Les Éditions Christian Bourgois viennent de publier simultanément deux courts romans de l’Argentin Sergio Bizzio, La réalité, sorti à Buenos Aires en 2009 et Borgestein, en 2012. Phénomène plutôt rare, qui s’explique sans doute par l’opposition radicale de leurs thèmes et de leurs styles.
La réalité, comme le titre le dit, est une sorte de documentaire sur une prise d’otage pendant un reality show. Des terroristes islamistes envahissent un studio et manipulent les participants depuis la régie centrale, des jeunes garçons et filles qui cherchent la médiatisation à tout prix. Intégrisme, société hyper-médiatisée, jeunesse déboussolée, absence de réactions rationnelles devant cette intrusion qui se fait dans une espèce de neutralité émotionnelle et morale, on découvre une société sans repères. Le rythme est assez lent et permet de suivre l’évolution, comme si on était en direct de la psychologie de chacun des personnages, otages ou terroristes.
Borgestein
À l’opposé, Borgestein nous entraîne dans un tourbillon de fantaisie débridée, malgré une situation de départ plutôt sombre et qui pourrait être stressante : la séparation, consciente ou inconsciente d’un couple. Elle, est comédienne célèbre, lui est psychiatre et vient de se faire agresser par Borgestein, un patient au nom prédestiné puisqu’il se pique d’être poète. Enzo, le narrateur, s’installe dans un endroit perdu, au pied d’une cascade dont le bruit l’incommode. La faire taire devient une obsession pour lui. Il règne une ambiance étrange, les visiteurs disent une chose puis son contraire, sans qu’on sache s’ils ont menti, s’ils mentent ou si on a mal compris. Le héros lui-même donne des signes de faiblesse mentale, mais n’est-il pas le plus solide de tous ? Et ce perroquet, qui se donne du plaisir en mettant ses pattes dans les prises de courant. À chacun ses addictions…

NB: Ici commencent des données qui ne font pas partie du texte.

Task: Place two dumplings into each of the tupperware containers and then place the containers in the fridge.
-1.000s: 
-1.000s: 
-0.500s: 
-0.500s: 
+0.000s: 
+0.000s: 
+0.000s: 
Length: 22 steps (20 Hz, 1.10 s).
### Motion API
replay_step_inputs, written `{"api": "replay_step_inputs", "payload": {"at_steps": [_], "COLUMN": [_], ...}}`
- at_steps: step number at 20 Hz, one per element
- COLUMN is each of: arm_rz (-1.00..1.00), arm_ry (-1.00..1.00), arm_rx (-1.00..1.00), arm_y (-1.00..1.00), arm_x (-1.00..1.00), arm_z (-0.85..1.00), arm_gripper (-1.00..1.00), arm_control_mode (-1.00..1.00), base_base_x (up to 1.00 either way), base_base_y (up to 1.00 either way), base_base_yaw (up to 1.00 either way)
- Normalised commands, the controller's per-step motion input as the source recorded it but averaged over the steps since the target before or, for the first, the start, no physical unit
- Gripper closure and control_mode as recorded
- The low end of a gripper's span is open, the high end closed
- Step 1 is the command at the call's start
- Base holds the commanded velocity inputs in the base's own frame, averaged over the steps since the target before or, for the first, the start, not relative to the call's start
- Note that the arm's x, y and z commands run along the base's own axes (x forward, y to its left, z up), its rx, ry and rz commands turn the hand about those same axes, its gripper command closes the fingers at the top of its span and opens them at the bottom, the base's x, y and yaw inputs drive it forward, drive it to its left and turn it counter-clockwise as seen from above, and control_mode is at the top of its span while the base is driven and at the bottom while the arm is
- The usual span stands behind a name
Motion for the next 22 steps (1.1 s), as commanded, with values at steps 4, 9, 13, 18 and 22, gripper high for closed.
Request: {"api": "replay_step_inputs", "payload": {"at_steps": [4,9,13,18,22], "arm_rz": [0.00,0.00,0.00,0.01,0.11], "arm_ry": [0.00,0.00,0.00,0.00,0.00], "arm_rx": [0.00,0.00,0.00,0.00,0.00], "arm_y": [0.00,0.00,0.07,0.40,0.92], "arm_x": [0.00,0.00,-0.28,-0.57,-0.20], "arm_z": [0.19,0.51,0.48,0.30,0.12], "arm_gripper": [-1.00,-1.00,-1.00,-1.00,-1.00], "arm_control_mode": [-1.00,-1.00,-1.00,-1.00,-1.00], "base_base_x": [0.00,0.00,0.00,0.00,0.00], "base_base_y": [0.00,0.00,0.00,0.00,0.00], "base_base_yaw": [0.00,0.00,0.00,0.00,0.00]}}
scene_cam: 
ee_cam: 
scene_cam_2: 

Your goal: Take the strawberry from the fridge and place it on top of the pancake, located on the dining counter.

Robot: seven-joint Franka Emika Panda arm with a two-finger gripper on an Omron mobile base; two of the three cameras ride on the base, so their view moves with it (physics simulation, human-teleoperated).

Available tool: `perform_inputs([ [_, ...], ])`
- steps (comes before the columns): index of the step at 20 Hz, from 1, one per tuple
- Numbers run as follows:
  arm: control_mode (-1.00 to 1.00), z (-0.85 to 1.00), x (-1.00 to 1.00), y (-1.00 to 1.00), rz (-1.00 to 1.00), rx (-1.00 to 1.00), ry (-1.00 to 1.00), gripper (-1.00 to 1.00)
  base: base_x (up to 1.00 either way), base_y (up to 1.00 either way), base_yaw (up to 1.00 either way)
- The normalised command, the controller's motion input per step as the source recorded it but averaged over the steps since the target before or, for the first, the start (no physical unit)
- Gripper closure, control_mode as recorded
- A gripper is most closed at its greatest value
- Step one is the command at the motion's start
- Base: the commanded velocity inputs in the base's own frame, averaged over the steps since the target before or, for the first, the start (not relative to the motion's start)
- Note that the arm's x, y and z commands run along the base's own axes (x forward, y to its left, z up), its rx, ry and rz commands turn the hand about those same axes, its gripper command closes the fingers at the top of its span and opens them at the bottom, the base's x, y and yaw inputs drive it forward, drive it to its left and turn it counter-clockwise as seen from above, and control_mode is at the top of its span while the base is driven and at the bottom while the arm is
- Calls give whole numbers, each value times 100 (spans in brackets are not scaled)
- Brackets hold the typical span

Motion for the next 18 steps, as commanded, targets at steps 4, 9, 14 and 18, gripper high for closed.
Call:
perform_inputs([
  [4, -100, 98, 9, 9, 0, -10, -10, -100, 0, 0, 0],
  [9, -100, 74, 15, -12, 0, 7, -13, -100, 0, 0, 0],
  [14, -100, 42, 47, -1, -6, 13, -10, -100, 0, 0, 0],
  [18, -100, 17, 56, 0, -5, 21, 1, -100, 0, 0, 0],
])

Sergio Bizzio nous avait angoissés avec Rage il y a quelques années, cette fois il nous fait réfléchir sur la violence contemporaine et montre qu’il est aussi capable de nous amuser avec des situations surréalistes tout en nous émouvant, car la gravité n’est pas absente.
Sergio BIZZIO : La réalité, traduit de l’espagnol (Argentine) par André Gabastou, Christian Bourgois, 178 p., 12€ / Borgestein, traduit de l’espagnol (Argentine) par André Gabastou, Christian bourgois, 156 p., 12 €.
Sergio BIZZIO en espagnol : Rabia, El Cobre, Barcelona / La realidad / Era el cielo, ed. Caballo de Troya, Barcelona.
Sergio BIZZIO en français : Rage, Christian Bourgois.